# Plot results for Aintelope
Run these blocks for all tests, then scroll to the title you're interested in:


In [23]:
%%capture
import pandas as pd
from matplotlib import pyplot as plt
import numpy as np
from matplotlib import cm
import matplotlib.collections as mcoll
import matplotlib.path as mpath

from torch import Tensor

import dateutil.parser as dparser
import sys
import os
import seaborn as sns

import aintelope.training.dqn_training
from aintelope.training.dqn_training import ReplayMemory
import aintelope.agents
from aintelope.agents import get_agent_class
#from aintelope.agents.inference_agent import InferenceAgent
from aintelope.environments.savanna_gym import SavannaGymEnv
from omegaconf import DictConfig, OmegaConf

In [14]:
root_dir = os.path.split(os.path.split(os.getcwd())[0])[0]
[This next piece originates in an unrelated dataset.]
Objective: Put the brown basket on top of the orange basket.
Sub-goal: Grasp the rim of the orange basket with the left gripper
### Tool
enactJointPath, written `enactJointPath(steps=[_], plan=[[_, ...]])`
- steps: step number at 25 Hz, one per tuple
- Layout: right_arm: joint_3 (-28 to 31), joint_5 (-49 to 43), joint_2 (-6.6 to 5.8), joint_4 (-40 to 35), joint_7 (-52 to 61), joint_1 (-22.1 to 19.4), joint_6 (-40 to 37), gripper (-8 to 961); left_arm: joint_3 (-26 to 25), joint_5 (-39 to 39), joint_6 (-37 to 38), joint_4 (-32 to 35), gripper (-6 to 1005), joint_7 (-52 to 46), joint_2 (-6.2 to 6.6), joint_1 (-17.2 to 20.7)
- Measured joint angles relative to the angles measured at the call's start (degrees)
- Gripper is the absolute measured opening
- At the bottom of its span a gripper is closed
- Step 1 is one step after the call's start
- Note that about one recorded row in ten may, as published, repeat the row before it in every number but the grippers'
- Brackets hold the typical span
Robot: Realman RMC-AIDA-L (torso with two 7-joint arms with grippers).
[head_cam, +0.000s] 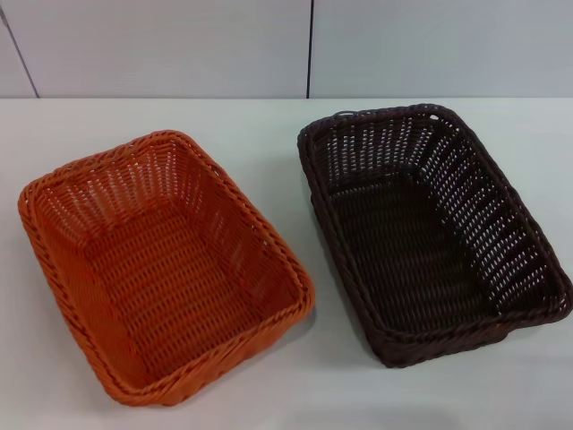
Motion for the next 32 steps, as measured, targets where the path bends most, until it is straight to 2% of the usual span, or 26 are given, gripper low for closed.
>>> enactJointPath(steps=[12, 17, 22, 25, 27, 29, 30, 31, 32], plan=[[-0.58, -0.17, 0.14, -0.14, 0.0, -0.91, 0.25, 679, 0.48, 0.03, -0.07, -0.38, 839, -0.15, 0.07, 0.55], [-1.67, -0.44, 0.16, -1.05, 0.0, -1.14, 0.64, 679, 2.74, 1.25, -1.3, 2.02, 839, -0.16, 0.54, -1.97], [-3.69, -0.48, 0.18, -1.1, 0.0, -1.66, 1.68, 679, 4.4, 3.18, -5.68, 4.58, 838, -1.05, 0.69, -4.6], [-3.78, -0.5, 0.22, -1.14, 0.0, -2.52, 1.93, 679, 4.55, 4.85, -6.71, 5.43, 838, -6.69, 1.41, -5.5], [-3.79, -0.51, 0.27, -1.18, 0.0, -2.97, 2.09, 679, 4.59, 7.99, -8.07, 8.8, 838, -15.04, 2.15, -6.47], [-3.81, -0.55, 0.32, -1.18, 0.0, -3.34, 2.26, 679, 4.5, 9.06, -8.29, 11.77, 838, -17.76, 1.81, -7.11], [-3.88, -0.56, 0.34, -1.19, 0.0, -3.4, 2.31, 679, 4.38, 9.33, -7.99, 13.61, 838, -18.19, 1.3, -7.45], [-4.1, -0.56, 0.35, -1.2, 0.0, -3.44, 2.32, 679, 3.75, 8.83, -6.18, 16.62, 838, -16.44, 0.26, -8.06], [-4.29, -0.56, 0.35, -1.22, 0.0, -3.46, 2.32, 678, 3.75, 8.83, -6.18, 16.62, 837, -16.44, 0.26, -8.06]])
if root_dir not in sys.path:
    sys.path.append(root_dir)

In [15]:
# Paths and directories
outputs_dir = root_dir+'/outputs/' 
conf_dir = root_dir+'/aintelope/config/config_experiment.yaml'

available_records = os.listdir(outputs_dir)
dirs = [os.path.join(outputs_dir, f) for f in available_records] # add path to each file
dirs.sort(key=lambda x: os.path.getmtime(x))
latest_exp_dir = dirs[-1] #arbitrary use of latest

print(available_records)

#last_checkpoint = latest_exp_dir+"/checkpoints/last.ckpt"

# Load a model for evaluation
def load_checkpoint(PATH):
    #https://pytorch.org/tutorials/recipes/recipes/saving_and_loading_a_general_checkpoint.html
    model = Net()
    optimizer = optim.SGD(model.parameters(), lr=0.001, momentum=0.9)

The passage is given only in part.